## [What is required]
Every line from the start of the listing below through the line that contains "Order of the" is to be reproduced word for word.

## [Data section]
┄┄┄┄┄┄┄┄┄┄

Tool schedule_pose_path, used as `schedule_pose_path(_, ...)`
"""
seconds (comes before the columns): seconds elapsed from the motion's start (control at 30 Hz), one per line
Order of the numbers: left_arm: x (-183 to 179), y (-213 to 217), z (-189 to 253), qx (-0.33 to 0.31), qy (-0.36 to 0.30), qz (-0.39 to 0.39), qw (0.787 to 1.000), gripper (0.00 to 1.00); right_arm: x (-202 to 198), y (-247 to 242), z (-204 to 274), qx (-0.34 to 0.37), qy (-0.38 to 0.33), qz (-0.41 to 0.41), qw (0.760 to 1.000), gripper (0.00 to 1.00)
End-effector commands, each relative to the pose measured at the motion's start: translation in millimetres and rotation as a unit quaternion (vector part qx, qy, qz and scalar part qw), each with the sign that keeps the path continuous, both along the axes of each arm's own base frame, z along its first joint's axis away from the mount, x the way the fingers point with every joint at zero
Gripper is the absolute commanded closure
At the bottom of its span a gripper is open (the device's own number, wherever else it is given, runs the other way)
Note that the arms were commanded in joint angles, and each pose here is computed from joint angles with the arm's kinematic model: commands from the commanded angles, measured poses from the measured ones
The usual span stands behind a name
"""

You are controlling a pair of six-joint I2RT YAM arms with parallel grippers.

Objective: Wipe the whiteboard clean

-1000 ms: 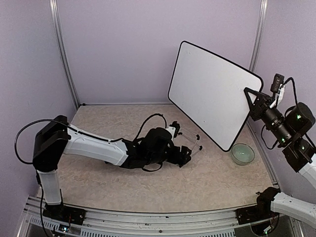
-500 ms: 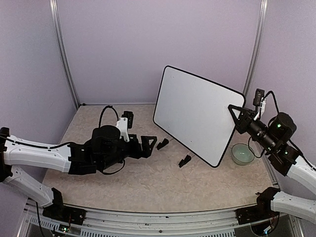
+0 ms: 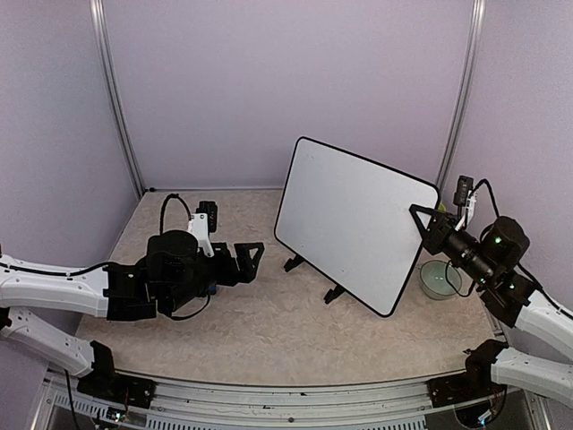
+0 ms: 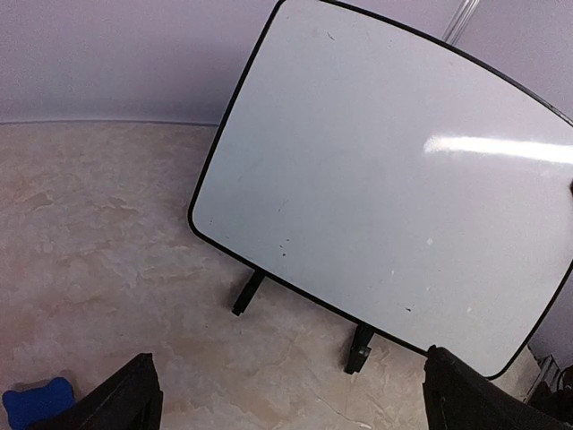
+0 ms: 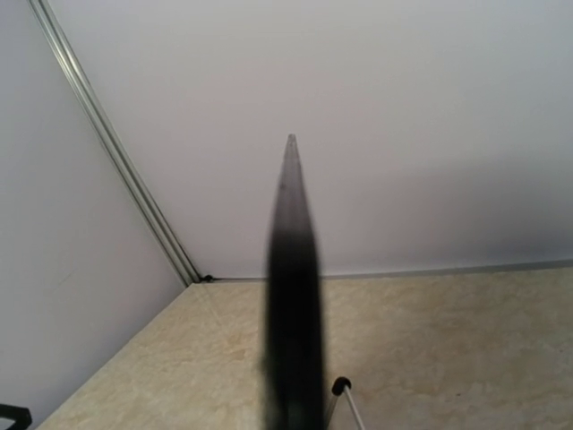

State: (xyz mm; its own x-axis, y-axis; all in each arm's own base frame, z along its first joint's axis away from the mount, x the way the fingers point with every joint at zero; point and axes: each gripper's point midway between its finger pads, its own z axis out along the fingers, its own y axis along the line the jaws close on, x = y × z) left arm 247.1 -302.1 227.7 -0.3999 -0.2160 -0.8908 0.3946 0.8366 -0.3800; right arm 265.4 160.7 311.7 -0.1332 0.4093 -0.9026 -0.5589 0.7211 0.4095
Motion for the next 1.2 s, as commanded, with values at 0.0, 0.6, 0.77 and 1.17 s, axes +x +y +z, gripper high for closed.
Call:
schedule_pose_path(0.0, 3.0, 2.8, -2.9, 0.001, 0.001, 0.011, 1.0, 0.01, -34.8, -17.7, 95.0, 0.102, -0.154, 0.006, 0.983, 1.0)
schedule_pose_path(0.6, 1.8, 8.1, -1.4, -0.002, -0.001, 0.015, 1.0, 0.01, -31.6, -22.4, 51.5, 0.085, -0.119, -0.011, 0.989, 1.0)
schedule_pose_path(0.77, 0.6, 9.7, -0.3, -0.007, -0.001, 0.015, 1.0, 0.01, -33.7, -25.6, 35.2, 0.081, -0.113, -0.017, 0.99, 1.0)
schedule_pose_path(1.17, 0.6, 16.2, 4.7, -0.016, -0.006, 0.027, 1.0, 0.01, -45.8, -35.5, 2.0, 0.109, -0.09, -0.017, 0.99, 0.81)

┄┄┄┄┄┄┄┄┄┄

## [Your response]
Tool schedule_pose_path, used as `schedule_pose_path(_, ...)`
"""
seconds (comes before the columns): seconds elapsed from the motion's start (control at 30 Hz), one per line
Order of the numbers: left_arm: x (-183 to 179), y (-213 to 217), z (-189 to 253), qx (-0.33 to 0.31), qy (-0.36 to 0.30), qz (-0.39 to 0.39), qw (0.787 to 1.000), gripper (0.00 to 1.00); right_arm: x (-202 to 198), y (-247 to 242), z (-204 to 274), qx (-0.34 to 0.37), qy (-0.38 to 0.33), qz (-0.41 to 0.41), qw (0.760 to 1.000), gripper (0.00 to 1.00)

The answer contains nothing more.